States in Action Archive
Kansas: Premium Subsidies and No-Interest Loans

State legislatures were busy this past year proposing, debating, and in many cases passing health care reforms. According to Laura Tobler, program director of the Health Program at the National Conference of State Legislatures, states are leading the way in health reform. She adds that the 2007 legislative session saw a rise in interest—across party lines and across the country—in both incremental and system-wide health reforms.

"While the media has focused on universal or near universal coverage, more laws passed to implement incremental reform covering some of the uninsured," she says. "In addition, state laws to improve quality and prevent disease as well as to encourage a focus on wellness and reduce health disparities are very much a part of the movement in the states."

Below we highlight four states where the recent legislative sessions resulted in the passage of major health care bills related to expanding coverage, reducing health disparities, creating new purchasing mechanisms, promoting health, and/or improving quality: Colorado, Washington, Kansas, and Texas.

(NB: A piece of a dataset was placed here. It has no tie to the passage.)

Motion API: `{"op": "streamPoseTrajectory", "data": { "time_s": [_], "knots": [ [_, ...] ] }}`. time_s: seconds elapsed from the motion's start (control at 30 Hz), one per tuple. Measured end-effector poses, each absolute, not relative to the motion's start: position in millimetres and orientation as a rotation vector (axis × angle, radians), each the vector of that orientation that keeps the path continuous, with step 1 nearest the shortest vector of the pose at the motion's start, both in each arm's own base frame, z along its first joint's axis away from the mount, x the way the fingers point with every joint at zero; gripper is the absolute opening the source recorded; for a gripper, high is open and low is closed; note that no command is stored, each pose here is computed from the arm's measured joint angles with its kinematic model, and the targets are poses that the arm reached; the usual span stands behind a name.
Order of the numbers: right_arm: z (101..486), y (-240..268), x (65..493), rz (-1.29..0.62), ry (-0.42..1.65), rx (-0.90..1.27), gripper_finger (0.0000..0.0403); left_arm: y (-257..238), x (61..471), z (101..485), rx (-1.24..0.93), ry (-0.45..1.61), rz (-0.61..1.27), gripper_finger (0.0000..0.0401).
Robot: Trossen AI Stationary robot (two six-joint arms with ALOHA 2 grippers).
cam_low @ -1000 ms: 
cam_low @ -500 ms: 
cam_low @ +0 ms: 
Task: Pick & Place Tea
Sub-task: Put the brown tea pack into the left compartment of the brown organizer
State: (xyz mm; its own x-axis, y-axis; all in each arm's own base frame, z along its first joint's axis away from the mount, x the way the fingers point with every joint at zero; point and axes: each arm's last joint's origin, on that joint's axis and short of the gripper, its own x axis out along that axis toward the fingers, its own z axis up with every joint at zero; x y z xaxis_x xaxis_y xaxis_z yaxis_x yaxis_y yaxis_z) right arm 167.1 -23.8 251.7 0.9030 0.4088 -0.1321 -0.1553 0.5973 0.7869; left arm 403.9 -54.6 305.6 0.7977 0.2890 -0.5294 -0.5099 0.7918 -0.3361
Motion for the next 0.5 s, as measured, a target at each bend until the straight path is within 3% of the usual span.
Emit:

A bipartisan health care reform bill (SB 11) intended to expand access to coverage and improve the performance of the health care system. It directs the Kansas Health Policy Authority to study health reforms in other states and develop a plan for universal coverage for Kansas, to be presented before the 2008 legislative session. It also creates a program, starting in 2009 and phased in over four years, that will subsidize health insurance premiums for families with income up to the federal poverty level (FPL). Subsidies of about $3,200 per family per year are estimated to cost about $77 million in premium assistance, for 24,000 families, by 2012. Other provisions of the law include:

  • allowing state residents to set aside pretax income to use toward health expenses;
  • offering $500,000 in no-interest loans and grants to small businesses banding together into associations to purchase coverage at a lower cost;
  • making loan guarantees for up to $15 million in loans to safety net clinics so they can continue to serve the uninsured and low-income residents;
  • providing grants for care to groups unable to obtain health insurance;
  • hiring a Medicaid inspector general to investigate and reduce fraud and waste; and
  • providing additional health screenings for newborns.